Trois outils assez classiques, mais efficaces: le KPI North Star, l’approche MECE et le framework RICE. Ce sont trois piliers du product management, mais qui conservent leur pertinence dans toute situation où il faut maximiser l’impact et fixer des priorités, le tout dans un contexte de ressources humaines et matérielles très contraintes.

  • La North Star, ou étoile du nord : c’est le KPI le plus important qui guide notre action et mesure le succès. Une fois fixé, il faut le creuser et identifier les sous KPIs sur lesquels se porterons nos efforts, afin de bien en mesurer l’impact.
  • L’approche MECE : c’est une méthodologie issue du conseil en stratégie, qui permet d’analyser efficacement n’importe quel problème ou KPI en le décomposant sans oubli ni redondance, afin de créer un plan d’action impactant.
  • Le framework RICE : développé par Intercom, c’est une méthode de priorisation qui, outre l’impact attendu et le coût, intègre le degré de certitude.

Dans un monde où tout est toujours urgent pour tout le monde, la combinaison concrète de ces trois outils permet d’objectiver les discussions et prendre les meilleures décisions. Et nous le savons tous : choisir, c’est renoncer.

Pour diffuser une culture de performance systématique auprès de tes équipes, tu insistes sur l’importance d’avoir un playbook. Pour quelles raisons ?

Il n’est pas si difficile d’avoir des stars dans son équipe commerciale. Et d’ailleurs, les stars ont généralement un système qui leur est propre et qui n’est que partiellement reproductible. Le vrai défi, c’est de rapprocher la grande majorité des sales — les core performers — de ce niveau d’excellence. Et de faire en sorte que cette excellence soit systématique, et non irrégulière, et qu’elle se maintienne alors même que l’équipe grandit ou évolue, y compris à grande vitesse.

Cette culture de l’excellence — évolutive, systématique, homogène, doit être adossée à un playbook, qui est en quelque sorte le réceptacle de LA méthode de vente de la boîte et des meilleures pratiques, maintes fois éprouvées. Y figurent généralement les missions des différents commerciaux, les compétences attendues, le cycle de vente, les routines du succès, les outils et process, le modèle de bonus etc…

Bien sûr, un playbook bien construit ne suffit pas. Il faut également des manageurs commerciaux qui se l’approprient, l’incarnent, l’appliquent, le diffusent.

Quelle est ta « secret sauce » pour construire une fonction sales ops performante au service de la croissance ?

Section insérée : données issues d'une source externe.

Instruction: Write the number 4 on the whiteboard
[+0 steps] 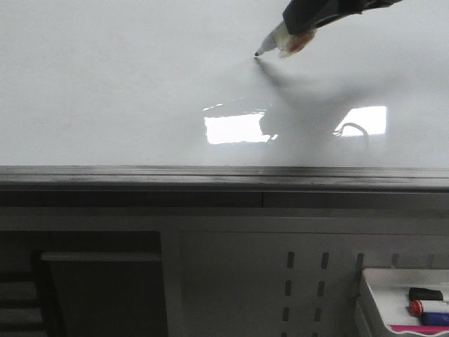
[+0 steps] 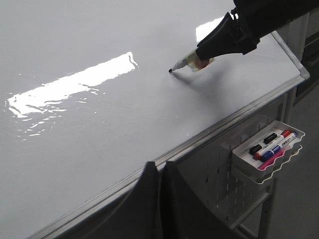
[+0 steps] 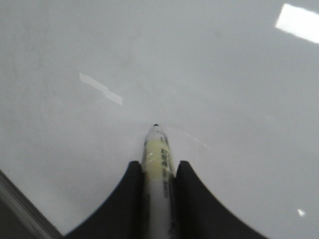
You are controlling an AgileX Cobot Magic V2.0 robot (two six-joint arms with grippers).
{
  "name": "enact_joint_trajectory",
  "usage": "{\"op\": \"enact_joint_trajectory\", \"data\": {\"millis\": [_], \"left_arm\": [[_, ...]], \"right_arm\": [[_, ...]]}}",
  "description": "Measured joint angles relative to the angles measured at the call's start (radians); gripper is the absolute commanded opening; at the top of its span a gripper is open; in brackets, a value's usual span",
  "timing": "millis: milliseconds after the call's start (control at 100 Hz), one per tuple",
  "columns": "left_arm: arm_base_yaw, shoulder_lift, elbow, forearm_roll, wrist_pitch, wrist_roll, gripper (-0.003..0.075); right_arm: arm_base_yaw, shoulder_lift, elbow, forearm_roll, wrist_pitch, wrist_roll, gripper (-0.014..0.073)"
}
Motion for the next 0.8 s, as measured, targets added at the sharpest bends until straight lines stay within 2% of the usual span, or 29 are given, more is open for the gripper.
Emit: {"op": "enact_joint_trajectory", "data": {"millis": [420, 660, 800], "left_arm": [[0.000, 0.000, 0.000, -0.002, 0.000, 0.000, -0.0020], [0.000, 0.000, 0.000, -0.002, -0.002, -0.002, -0.0020], [0.000, 0.000, 0.000, -0.002, -0.002, -0.002, -0.0020]], "right_arm": [[0.005, 0.023, -0.012, 0.000, 0.008, 0.000, -0.0043], [0.117, 0.083, -0.012, 0.000, 0.019, 0.004, -0.0043], [0.139, 0.101, -0.012, 0.002, 0.019, 0.006, -0.0043]]}}
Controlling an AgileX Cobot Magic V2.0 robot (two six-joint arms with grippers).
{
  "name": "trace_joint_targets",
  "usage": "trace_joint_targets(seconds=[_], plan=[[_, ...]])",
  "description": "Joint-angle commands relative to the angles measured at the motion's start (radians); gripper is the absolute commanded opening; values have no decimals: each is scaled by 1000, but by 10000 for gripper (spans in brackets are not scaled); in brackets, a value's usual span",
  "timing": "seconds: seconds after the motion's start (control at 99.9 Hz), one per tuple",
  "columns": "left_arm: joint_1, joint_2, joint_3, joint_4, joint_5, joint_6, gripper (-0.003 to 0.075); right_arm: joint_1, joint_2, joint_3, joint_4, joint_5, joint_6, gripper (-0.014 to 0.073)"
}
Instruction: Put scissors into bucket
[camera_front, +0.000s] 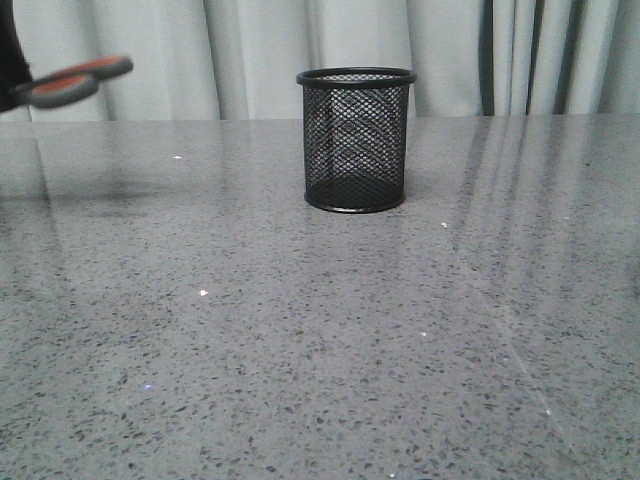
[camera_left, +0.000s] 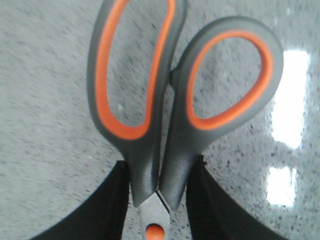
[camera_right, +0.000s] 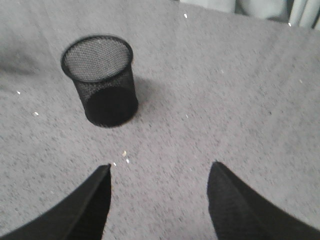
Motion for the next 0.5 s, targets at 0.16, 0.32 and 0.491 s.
trace_joint_targets(seconds=[0.16, 0.32, 0.491], plan=[[-2, -97, -110, -159, 19, -21, 114, 1, 151, -178, 374, -51, -244, 384], [-2, -114, -152, -210, 20, -21, 114, 1, 295, -304, 570, -3, -353, 384], [-9, -124, -174, -284, 20, -21, 114, 1, 458, -460, 673, 95, -353, 384]])
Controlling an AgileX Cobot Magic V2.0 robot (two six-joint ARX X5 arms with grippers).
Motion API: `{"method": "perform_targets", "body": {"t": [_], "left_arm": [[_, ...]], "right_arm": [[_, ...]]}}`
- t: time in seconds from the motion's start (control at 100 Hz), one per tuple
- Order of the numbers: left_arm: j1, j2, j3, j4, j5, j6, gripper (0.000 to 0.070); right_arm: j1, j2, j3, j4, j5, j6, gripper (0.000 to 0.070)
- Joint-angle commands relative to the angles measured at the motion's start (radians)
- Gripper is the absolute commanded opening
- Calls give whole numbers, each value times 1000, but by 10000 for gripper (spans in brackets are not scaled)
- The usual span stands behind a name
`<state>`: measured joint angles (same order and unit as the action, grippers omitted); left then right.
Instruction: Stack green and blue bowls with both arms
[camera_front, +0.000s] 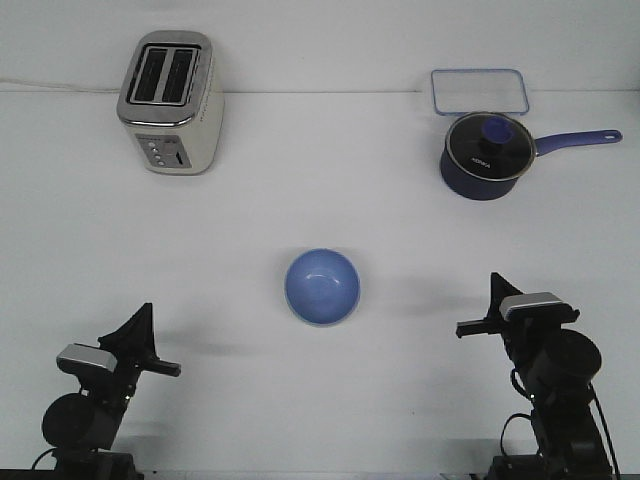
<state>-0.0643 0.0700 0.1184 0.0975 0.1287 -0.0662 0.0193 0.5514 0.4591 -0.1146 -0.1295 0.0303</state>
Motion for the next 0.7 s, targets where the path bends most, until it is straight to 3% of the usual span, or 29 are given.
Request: {"method": "perform_targets", "body": {"t": [0.0,0.23,0.41,0.69], "left_arm": [[3,-35,-19,16,-2,10,10],[14,-67,-69,43,-2,9,10],[16,-67,-105,143,-20,10,10],[22,-67,-105,141,-40,3,10]], "right_arm": [[0,5,4,10,2,6,0],[0,5,5,11,2,6,0],[0,6,5,10,2,6,0],[0,6,5,10,2,6,0]]}}
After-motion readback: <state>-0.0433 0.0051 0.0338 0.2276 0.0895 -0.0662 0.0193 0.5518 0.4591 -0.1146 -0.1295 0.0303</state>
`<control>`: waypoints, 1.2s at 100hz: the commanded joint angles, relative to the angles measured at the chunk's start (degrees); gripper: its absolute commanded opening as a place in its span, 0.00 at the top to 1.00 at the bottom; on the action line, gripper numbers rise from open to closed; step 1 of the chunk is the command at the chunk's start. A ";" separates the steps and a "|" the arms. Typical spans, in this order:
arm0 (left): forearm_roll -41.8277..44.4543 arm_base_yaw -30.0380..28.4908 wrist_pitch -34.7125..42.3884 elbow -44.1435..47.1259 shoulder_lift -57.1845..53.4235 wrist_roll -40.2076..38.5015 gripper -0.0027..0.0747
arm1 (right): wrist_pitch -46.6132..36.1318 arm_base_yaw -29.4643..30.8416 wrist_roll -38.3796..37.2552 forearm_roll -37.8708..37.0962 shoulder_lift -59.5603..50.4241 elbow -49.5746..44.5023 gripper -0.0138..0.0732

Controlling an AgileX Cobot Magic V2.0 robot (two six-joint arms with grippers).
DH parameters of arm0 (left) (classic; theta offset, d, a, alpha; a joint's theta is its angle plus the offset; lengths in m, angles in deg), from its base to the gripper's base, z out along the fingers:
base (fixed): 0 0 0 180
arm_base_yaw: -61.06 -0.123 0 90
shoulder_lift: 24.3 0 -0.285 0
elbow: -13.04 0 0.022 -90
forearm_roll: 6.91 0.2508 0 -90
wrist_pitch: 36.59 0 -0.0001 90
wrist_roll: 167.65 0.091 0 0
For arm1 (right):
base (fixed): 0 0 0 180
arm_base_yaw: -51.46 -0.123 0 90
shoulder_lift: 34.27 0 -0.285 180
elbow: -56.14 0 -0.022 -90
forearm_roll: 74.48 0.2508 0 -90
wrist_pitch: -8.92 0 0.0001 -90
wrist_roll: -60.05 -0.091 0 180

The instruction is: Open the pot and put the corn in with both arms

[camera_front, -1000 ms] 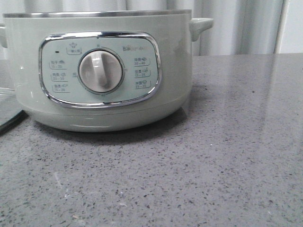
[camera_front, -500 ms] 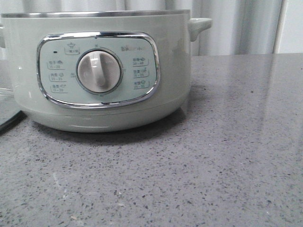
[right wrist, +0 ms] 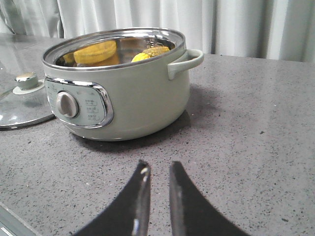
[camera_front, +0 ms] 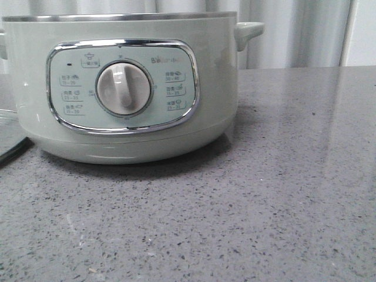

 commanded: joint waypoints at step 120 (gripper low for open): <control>0.08 0.33 2.06 0.38 -1.95 -0.49 0.99 | -54.98 34.08 -4.27 -4.97 -1.21 -22.71 0.83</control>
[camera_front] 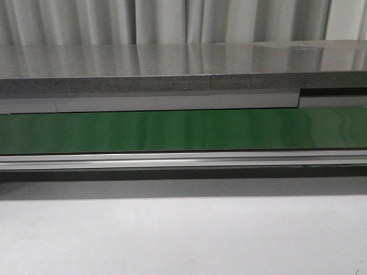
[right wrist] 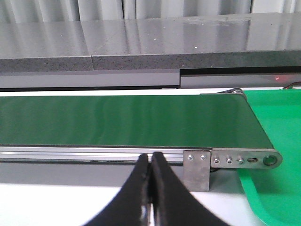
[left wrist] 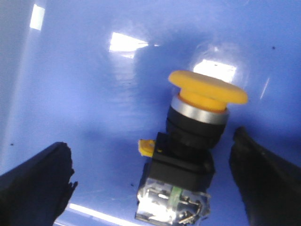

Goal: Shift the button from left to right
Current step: 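Lower the open left gripper around the yellow-capped button switch, then close the left gripper on the button body and lift it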

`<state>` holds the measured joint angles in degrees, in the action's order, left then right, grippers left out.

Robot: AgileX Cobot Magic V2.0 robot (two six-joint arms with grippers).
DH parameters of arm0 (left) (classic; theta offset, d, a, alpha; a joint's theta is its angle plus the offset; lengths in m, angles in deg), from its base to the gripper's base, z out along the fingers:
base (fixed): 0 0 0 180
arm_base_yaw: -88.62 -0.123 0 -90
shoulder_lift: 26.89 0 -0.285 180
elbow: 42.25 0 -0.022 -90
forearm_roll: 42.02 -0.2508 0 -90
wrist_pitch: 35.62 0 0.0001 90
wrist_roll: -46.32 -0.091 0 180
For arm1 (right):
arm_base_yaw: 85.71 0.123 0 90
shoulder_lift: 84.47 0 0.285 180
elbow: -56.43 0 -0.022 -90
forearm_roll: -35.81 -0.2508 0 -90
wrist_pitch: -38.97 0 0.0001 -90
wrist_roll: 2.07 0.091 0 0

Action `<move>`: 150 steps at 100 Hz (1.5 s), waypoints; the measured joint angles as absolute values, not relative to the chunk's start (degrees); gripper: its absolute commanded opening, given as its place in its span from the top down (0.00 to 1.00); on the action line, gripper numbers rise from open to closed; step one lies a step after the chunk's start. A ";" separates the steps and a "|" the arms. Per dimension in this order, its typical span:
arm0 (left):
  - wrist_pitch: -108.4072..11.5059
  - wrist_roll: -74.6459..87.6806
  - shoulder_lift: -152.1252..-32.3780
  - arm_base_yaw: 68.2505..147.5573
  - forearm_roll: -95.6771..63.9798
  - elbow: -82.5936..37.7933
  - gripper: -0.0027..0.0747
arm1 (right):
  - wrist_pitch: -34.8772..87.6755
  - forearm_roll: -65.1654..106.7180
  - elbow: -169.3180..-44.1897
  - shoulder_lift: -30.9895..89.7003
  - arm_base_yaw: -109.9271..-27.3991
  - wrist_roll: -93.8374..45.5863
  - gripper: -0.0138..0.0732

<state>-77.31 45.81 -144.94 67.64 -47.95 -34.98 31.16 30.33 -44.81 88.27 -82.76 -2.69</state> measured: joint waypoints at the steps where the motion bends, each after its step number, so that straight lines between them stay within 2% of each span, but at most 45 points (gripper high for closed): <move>1: -77.31 45.81 -145.05 67.64 -47.95 -35.09 0.14 | 31.16 30.33 -44.81 88.27 -82.76 -2.69 0.92; 15: -76.40 45.81 -146.06 67.64 -48.00 -35.42 0.15 | 31.16 30.33 -44.81 88.27 -82.76 -2.69 0.92; 22: -76.00 45.81 -146.33 67.64 -48.13 -35.44 0.20 | 31.16 30.33 -44.81 88.27 -82.76 -2.69 0.92; 32: -75.79 45.81 -146.42 67.64 -48.13 -35.44 0.39 | 31.16 30.33 -44.81 88.27 -82.76 -2.69 0.92; 44: -75.57 45.81 -146.42 67.64 -48.13 -35.44 0.68 | 31.16 30.33 -44.81 88.27 -82.76 -2.69 0.92; 51: -75.47 45.81 -146.42 67.64 -48.13 -35.44 0.80 | 31.16 30.33 -44.81 88.27 -82.76 -2.69 0.92; 58: -75.38 45.81 -146.42 67.64 -48.13 -35.44 0.85 | 31.16 30.33 -44.81 88.27 -82.76 -2.69 0.92; 76: -75.34 45.81 -144.58 67.64 -48.13 -35.44 0.86 | 31.16 30.33 -44.81 88.27 -82.76 -2.69 0.92; 108: -77.96 45.81 -133.32 68.06 -46.06 -35.44 0.86 | 31.16 30.33 -44.81 88.27 -82.76 -2.69 0.92; 150: -79.19 43.78 -130.52 79.07 -45.73 -35.44 0.86 | 31.16 30.33 -44.81 88.27 -82.76 -2.69 0.92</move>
<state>-79.19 43.78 -130.52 79.07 -45.73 -35.44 31.16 30.33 -44.81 88.27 -82.76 -2.69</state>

En premier lieu, comme nous l’avons déjà évoqué, la mentalité produit doit être largement diffusée et adoptée. La formation continue joue ici un rôle considérable.

Ensuite, la diversité des profils est essentielle. Chez Doctolib, l’équipe sales ops globale compte des commerciaux, des consultants en stratégie, des opérationnels ou encore des product managers.

Troisièmement, il est crucial que l’équipe soit un sparring partner des C-level, et donc à même de faire constamment l’aller-retour entre le point de vue stratégique et la réalité opérationnelle. C’est je pense la différence entre une équipe sales ops jeune, qui s’assure avant tout que “ça tourne”, et une équipe sales ops mature qui est en sus partie prenante des grandes décisions stratégiques.

Enfin, conserver ce lien avec le “terrain” est fondamental : dans notre équipe, tout le monde doit passer plusieurs demi-journées de “vis ma vie” chaque trimestre avec nos commerciaux.

Toutes ces compétences s’acquièrent, mais surtout elles s’entretiennent ! La formation continue est donc un pilier de la performance.

Selon toi, quels sont les meilleurs leviers de performance people ?

Le tout premier levier, c’est celui du développement professionnel. Si les compétences s’acquièrent, on oublie souvent qu’elles doivent constamment être entretenues, que ce soit pour s’améliorer ou se maintenir à niveau. S’il faut varier les sources d’apprentissage (expérience, cours théorique, shadowing etc..), le coaching est impératif. Chez Doctolib, tous nos managers passent ainsi 30% de leur temps à coacher leur équipe. D’ailleurs, il n’est pas exagéré de dire que les managers — notamment sales — forment l’épine dorsale de notre modèle et de notre réussite.

Le deuxième levier, c’est l’alignement entre les individus et l’entreprise. Chez les commerciaux, cela se fait d’abord par le modèle de rémunération, qui constitue l’un des vecteurs les plus puissants de toute stratégie commerciale. Mais cela passe également par une communication transparente de la vision et de la stratégie, afin que tous les employés soient “embarqués” dans l’aventure. Tout le monde a besoin de se projeter et de comprendre le sens de son action.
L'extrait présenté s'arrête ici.